Records supplied —
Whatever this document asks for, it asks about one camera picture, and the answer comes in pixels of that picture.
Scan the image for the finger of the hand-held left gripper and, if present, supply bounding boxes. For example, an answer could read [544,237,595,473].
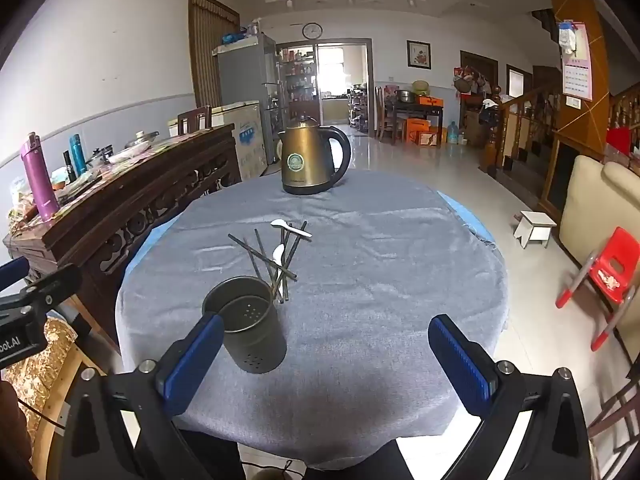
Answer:
[0,258,29,292]
[0,263,83,322]

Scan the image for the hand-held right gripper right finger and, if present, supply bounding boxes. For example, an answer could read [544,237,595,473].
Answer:
[427,314,593,480]

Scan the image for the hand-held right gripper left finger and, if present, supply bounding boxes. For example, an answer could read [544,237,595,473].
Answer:
[57,312,226,480]

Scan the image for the metal perforated utensil holder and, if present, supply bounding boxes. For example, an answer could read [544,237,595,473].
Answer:
[202,276,288,375]

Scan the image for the white plastic spoon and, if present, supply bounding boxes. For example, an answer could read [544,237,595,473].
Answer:
[270,218,314,239]
[260,244,287,276]

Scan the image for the golden patterned chair cushion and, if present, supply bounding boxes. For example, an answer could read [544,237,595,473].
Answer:
[2,316,76,441]

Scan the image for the clear plastic bag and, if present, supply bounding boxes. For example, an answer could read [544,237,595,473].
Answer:
[7,177,39,222]

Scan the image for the purple thermos bottle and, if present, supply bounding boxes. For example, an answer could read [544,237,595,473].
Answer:
[20,132,60,222]

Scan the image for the carved dark wooden sideboard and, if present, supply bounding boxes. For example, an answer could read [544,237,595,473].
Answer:
[2,124,243,356]

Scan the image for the grey tablecloth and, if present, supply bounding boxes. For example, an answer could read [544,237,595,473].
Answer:
[115,167,508,471]

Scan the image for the blue thermos bottle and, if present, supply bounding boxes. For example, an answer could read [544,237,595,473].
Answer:
[69,133,87,177]

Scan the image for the small dark pot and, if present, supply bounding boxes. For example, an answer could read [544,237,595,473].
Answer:
[87,145,115,169]

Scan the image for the person's dark clothing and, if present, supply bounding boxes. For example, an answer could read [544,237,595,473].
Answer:
[175,427,402,480]

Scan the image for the small white stool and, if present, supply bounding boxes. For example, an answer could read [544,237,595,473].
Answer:
[513,210,558,250]

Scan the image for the pot with glass lid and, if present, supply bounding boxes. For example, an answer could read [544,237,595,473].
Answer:
[124,130,160,150]

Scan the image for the red plastic child chair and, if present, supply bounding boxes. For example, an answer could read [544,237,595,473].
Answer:
[555,226,640,352]

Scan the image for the beige sofa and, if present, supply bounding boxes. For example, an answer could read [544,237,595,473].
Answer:
[558,154,640,346]

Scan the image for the gold electric kettle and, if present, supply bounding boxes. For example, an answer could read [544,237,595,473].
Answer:
[276,116,352,196]

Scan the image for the white chest freezer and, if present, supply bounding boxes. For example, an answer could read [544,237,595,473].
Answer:
[167,100,269,182]

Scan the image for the wooden staircase railing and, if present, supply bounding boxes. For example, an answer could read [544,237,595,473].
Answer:
[479,82,564,182]

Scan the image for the wooden dining chair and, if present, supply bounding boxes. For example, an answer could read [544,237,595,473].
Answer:
[374,85,396,142]

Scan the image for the dark wooden side table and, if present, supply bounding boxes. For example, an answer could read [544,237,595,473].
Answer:
[384,100,445,144]

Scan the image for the grey refrigerator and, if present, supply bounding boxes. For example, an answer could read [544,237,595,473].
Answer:
[215,34,279,166]

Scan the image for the brown door curtain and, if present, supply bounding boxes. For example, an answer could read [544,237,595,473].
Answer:
[188,0,241,109]

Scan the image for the glass display cabinet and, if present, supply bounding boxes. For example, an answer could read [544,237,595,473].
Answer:
[277,45,319,127]

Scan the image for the dark wooden chair frame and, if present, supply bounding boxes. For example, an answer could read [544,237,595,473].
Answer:
[587,379,640,462]

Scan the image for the wall calendar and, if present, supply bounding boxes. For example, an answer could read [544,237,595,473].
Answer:
[558,21,595,102]

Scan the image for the framed wall picture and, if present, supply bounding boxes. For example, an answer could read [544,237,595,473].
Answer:
[406,40,432,69]

What is expected — Leave out the pictures and copy the rest of the material above exactly.

Answer space —
Whatever this document asks for, it asks about one camera picture, and the answer comes in pixels of that picture.
Scan the image for the finger of the hand-held left gripper and, if present, supply bounding boxes. For example, an answer could read [544,237,595,473].
Answer:
[0,258,29,292]
[0,263,83,322]

Scan the image for the hand-held right gripper right finger and, if present, supply bounding boxes. For example, an answer could read [544,237,595,473].
Answer:
[427,314,593,480]

Scan the image for the hand-held right gripper left finger and, if present, supply bounding boxes. For example, an answer could read [544,237,595,473].
Answer:
[57,312,226,480]

Scan the image for the metal perforated utensil holder and, if present, supply bounding boxes. For example, an answer could read [544,237,595,473].
Answer:
[202,276,288,375]

Scan the image for the white plastic spoon and, if present, supply bounding boxes. For example, an answer could read [544,237,595,473].
Answer:
[270,218,314,239]
[260,244,287,276]

Scan the image for the golden patterned chair cushion and, if present, supply bounding boxes. For example, an answer could read [544,237,595,473].
Answer:
[2,316,76,441]

Scan the image for the clear plastic bag and, if present, supply bounding boxes. For example, an answer could read [544,237,595,473].
Answer:
[7,177,39,222]

Scan the image for the purple thermos bottle and, if present, supply bounding boxes. For example, an answer could read [544,237,595,473].
Answer:
[20,132,60,222]

Scan the image for the carved dark wooden sideboard and, if present, supply bounding boxes. For example, an answer could read [544,237,595,473].
Answer:
[2,124,243,356]

Scan the image for the grey tablecloth and, if present, supply bounding boxes. For example, an answer could read [544,237,595,473].
Answer:
[115,167,508,471]

Scan the image for the blue thermos bottle and, if present, supply bounding boxes. For example, an answer could read [544,237,595,473].
Answer:
[69,133,87,177]

Scan the image for the small dark pot and, if present, supply bounding boxes. For example, an answer could read [544,237,595,473].
Answer:
[87,145,115,169]

Scan the image for the person's dark clothing and, if present, supply bounding boxes. For example, an answer could read [544,237,595,473].
Answer:
[175,427,402,480]

Scan the image for the small white stool and, if present, supply bounding boxes. For example, an answer could read [544,237,595,473].
Answer:
[513,210,558,250]

Scan the image for the pot with glass lid and, if present, supply bounding boxes. For example, an answer could read [544,237,595,473].
Answer:
[124,130,160,150]

Scan the image for the red plastic child chair and, if present, supply bounding boxes. For example, an answer could read [544,237,595,473].
Answer:
[555,226,640,352]

Scan the image for the beige sofa and, if present, supply bounding boxes. For example, an answer could read [544,237,595,473].
Answer:
[558,154,640,346]

Scan the image for the gold electric kettle and, if present, supply bounding boxes. For example, an answer could read [544,237,595,473].
Answer:
[276,116,352,196]

Scan the image for the white chest freezer and, if present, supply bounding boxes. For example, an answer could read [544,237,595,473].
Answer:
[167,100,269,182]

Scan the image for the wooden staircase railing and, if present, supply bounding boxes. For example, an answer could read [544,237,595,473].
Answer:
[479,82,564,182]

Scan the image for the wooden dining chair and, if present, supply bounding boxes. For example, an answer could read [544,237,595,473].
Answer:
[374,85,396,142]

Scan the image for the dark wooden side table and, if present, supply bounding boxes. For example, an answer could read [544,237,595,473].
Answer:
[384,100,445,144]

Scan the image for the grey refrigerator and, if present, supply bounding boxes. For example, an answer could read [544,237,595,473].
Answer:
[215,34,279,166]

Scan the image for the brown door curtain and, if present, supply bounding boxes. For example, an answer could read [544,237,595,473].
Answer:
[188,0,241,109]

Scan the image for the glass display cabinet and, if present, supply bounding boxes. For example, an answer could read [544,237,595,473].
Answer:
[277,45,319,127]

Scan the image for the dark wooden chair frame and, if present, supply bounding boxes. For example, an answer could read [544,237,595,473].
Answer:
[587,379,640,462]

Scan the image for the wall calendar and, if present, supply bounding boxes. For example, an answer could read [544,237,595,473].
Answer:
[558,21,595,102]

Scan the image for the framed wall picture and, if present, supply bounding boxes. For example, an answer could read [544,237,595,473].
Answer:
[406,40,432,69]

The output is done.